Your instructions |
All entries must be transcribed without a single difference.

[Data extracted from a collection]
________________

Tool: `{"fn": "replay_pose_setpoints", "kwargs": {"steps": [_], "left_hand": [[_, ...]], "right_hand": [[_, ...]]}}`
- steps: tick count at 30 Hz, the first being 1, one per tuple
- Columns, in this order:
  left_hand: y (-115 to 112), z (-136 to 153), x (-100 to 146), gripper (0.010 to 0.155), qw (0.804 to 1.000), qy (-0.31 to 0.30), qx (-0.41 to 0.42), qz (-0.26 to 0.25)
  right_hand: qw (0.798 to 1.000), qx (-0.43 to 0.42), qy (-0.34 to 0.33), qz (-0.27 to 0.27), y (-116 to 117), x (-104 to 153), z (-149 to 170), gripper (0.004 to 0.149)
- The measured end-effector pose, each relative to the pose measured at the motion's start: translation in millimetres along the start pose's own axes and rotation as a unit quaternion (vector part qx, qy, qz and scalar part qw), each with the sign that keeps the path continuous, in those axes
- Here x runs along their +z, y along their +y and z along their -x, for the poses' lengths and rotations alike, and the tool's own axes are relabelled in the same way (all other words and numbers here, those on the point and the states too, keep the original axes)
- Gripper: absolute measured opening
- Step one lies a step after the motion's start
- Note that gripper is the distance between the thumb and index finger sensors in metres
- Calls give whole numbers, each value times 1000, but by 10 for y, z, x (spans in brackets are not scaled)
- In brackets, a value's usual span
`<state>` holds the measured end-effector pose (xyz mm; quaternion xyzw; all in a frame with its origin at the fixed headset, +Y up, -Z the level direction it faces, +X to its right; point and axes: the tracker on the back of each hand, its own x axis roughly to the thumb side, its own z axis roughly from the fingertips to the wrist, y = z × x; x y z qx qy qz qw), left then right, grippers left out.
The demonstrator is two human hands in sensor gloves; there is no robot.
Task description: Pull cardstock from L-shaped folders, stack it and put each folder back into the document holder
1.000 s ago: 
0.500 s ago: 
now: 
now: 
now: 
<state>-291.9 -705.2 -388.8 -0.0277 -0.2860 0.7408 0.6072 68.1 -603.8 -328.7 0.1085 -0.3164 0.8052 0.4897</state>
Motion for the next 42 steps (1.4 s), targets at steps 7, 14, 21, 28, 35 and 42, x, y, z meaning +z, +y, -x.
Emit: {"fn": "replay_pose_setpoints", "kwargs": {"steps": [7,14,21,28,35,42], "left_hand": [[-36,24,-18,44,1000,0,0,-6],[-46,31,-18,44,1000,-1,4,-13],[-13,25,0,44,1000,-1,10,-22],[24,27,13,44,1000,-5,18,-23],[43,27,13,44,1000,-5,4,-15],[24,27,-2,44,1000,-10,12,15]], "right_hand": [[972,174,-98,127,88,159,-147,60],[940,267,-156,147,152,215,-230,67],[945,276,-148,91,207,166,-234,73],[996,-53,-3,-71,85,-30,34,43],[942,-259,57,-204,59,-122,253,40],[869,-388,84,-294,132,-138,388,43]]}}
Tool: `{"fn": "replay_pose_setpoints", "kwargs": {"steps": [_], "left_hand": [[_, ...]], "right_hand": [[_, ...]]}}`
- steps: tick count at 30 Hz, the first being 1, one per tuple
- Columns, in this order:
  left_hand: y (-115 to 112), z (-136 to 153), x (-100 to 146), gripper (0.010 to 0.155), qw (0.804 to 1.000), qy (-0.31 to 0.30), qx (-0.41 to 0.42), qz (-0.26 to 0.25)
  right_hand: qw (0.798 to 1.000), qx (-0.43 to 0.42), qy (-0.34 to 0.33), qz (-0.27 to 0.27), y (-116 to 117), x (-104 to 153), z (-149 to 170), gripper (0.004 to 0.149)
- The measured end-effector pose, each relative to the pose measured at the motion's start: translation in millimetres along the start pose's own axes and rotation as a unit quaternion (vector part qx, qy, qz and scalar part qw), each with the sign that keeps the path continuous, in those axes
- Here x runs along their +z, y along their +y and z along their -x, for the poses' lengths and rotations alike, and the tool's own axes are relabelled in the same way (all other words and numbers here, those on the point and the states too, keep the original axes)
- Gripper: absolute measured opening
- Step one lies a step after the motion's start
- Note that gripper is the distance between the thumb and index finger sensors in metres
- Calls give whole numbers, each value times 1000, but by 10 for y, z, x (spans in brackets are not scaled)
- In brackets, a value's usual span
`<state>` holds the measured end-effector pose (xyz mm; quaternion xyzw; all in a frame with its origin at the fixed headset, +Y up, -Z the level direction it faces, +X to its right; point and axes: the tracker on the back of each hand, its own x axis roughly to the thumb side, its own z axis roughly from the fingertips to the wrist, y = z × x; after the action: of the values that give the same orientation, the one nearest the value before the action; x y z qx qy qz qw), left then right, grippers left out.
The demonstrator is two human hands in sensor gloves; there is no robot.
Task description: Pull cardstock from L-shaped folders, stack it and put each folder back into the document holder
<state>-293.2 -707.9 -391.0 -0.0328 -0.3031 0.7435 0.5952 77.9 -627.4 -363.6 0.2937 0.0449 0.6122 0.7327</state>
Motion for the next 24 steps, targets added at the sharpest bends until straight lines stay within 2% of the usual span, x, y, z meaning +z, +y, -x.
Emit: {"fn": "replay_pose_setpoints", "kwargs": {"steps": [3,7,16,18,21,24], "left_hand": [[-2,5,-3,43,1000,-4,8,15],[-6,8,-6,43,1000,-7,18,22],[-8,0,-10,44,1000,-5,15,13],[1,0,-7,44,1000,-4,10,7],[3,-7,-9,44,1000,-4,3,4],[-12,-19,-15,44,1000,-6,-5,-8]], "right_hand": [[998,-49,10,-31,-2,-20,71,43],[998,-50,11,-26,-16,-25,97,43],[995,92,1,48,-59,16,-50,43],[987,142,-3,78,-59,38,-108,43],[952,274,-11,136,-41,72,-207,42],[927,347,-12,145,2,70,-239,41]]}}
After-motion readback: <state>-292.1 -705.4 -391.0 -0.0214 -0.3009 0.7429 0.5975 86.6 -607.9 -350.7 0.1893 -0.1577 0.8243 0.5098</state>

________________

Reply |
Tool: `{"fn": "replay_pose_setpoints", "kwargs": {"steps": [_], "left_hand": [[_, ...]], "right_hand": [[_, ...]]}}`
- steps: tick count at 30 Hz, the first being 1, one per tuple
- Columns, in this order:
  left_hand: y (-115 to 112), z (-136 to 153), x (-100 to 146), gripper (0.010 to 0.155), qw (0.804 to 1.000), qy (-0.31 to 0.30), qx (-0.41 to 0.42), qz (-0.26 to 0.25)
  right_hand: qw (0.798 to 1.000), qx (-0.43 to 0.42), qy (-0.34 to 0.33), qz (-0.27 to 0.27), y (-116 to 117), x (-104 to 153), z (-149 to 170), gripper (0.004 to 0.149)
- The measured end-effector pose, each relative to the pose measured at the motion's start: translation in millimetres along the start pose's own axes and rotation as a unit quaternion (vector part qx, qy, qz and scalar part qw), each with the sign that keeps the path continuous, in those axes
- Here x runs along their +z, y along their +y and z along their -x, for the poses' lengths and rotations alike, and the tool's own axes are relabelled in the same way (all other words and numbers here, those on the point and the states too, keep the original axes)
- Gripper: absolute measured opening
- Step one lies a step after the motion's start
- Note that gripper is the distance between the thumb and index finger sensors in metres
- Calls give whole numbers, each value times 1000, but by 10 for y, z, x (spans in brackets are not scaled)
- In brackets, a value's usual span
`<state>` holds the measured end-effector pose (xyz mm; quaternion xyzw; all in a frame with its origin at the fixed headset, +Y up, -Z the level direction it faces, +X to its right; point and axes: the tracker on the back of each hand, its own x axis roughly to the thumb side, its own z axis roughly from the fingertips to the wrist, y = z × x; x y z qx qy qz qw), left then right, grippers left out.
The demonstrator is two human hands in sensor gloves; there is no robot.
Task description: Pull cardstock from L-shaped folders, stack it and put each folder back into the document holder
1.000 s ago: 
0.500 s ago: 
now: 
now: 
now: 
<state>-291.9 -705.2 -388.8 -0.0277 -0.2860 0.7408 0.6072 68.1 -603.8 -328.7 0.1085 -0.3164 0.8052 0.4897</state>
Motion for the next 42 steps (1.4 s), targets at steps 7, 14, 21, 28, 35 and 42, x, y, z meaning +z, +y, -x.
Emit: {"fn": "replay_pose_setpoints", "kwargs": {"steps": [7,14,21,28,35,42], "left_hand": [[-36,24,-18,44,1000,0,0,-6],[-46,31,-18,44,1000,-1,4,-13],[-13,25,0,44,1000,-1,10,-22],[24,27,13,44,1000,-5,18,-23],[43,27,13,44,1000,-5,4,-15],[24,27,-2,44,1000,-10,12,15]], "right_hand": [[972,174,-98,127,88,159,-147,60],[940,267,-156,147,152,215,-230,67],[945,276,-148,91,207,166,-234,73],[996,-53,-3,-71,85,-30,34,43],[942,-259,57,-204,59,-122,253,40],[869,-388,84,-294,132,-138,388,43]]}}
Tool: `{"fn": "replay_pose_setpoints", "kwargs": {"steps": [_], "left_hand": [[_, ...]], "right_hand": [[_, ...]]}}`
- steps: tick count at 30 Hz, the first being 1, one per tuple
- Columns, in this order:
  left_hand: y (-115 to 112), z (-136 to 153), x (-100 to 146), gripper (0.010 to 0.155), qw (0.804 to 1.000), qy (-0.31 to 0.30), qx (-0.41 to 0.42), qz (-0.26 to 0.25)
  right_hand: qw (0.798 to 1.000), qx (-0.43 to 0.42), qy (-0.34 to 0.33), qz (-0.27 to 0.27), y (-116 to 117), x (-104 to 153), z (-149 to 170), gripper (0.004 to 0.149)
- The measured end-effector pose, each relative to the pose measured at the motion's start: translation in millimetres along the start pose's own axes and rotation as a unit quaternion (vector part qx, qy, qz and scalar part qw), each with the sign that keeps the path continuous, in those axes
- Here x runs along their +z, y along their +y and z along their -x, for the poses' lengths and rotations alike, and the tool's own axes are relabelled in the same way (all other words and numbers here, those on the point and the states too, keep the original axes)
- Gripper: absolute measured opening
- Step one lies a step after the motion's start
- Note that gripper is the distance between the thumb and index finger sensors in metres
- Calls give whole numbers, each value times 1000, but by 10 for y, z, x (spans in brackets are not scaled)
- In brackets, a value's usual span
`<state>` holds the measured end-effector pose (xyz mm; quaternion xyzw; all in a frame with its origin at the fixed headset, +Y up, -Z the level direction it faces, +X to its right; point and axes: the tracker on the back of each hand, its own x axis roughly to the thumb side, its own z axis roughly from the fingertips to the wrist, y = z × x; after the action: of the values that give the same orientation, the one nearest the value before the action; x y z qx qy qz qw), left then right, grippers left out.
The demonstrator is two human hands in sensor gloves; there is no robot.
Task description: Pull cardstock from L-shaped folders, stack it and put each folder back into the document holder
<state>-293.2 -707.9 -391.0 -0.0328 -0.3031 0.7435 0.5952 77.9 -627.4 -363.6 0.2937 0.0449 0.6122 0.7327</state>
Motion for the next 24 steps, targets added at the sharpest bends until straight lines stay within 2% of the usual span, x, y, z meaning +z, +y, -x.
Emit: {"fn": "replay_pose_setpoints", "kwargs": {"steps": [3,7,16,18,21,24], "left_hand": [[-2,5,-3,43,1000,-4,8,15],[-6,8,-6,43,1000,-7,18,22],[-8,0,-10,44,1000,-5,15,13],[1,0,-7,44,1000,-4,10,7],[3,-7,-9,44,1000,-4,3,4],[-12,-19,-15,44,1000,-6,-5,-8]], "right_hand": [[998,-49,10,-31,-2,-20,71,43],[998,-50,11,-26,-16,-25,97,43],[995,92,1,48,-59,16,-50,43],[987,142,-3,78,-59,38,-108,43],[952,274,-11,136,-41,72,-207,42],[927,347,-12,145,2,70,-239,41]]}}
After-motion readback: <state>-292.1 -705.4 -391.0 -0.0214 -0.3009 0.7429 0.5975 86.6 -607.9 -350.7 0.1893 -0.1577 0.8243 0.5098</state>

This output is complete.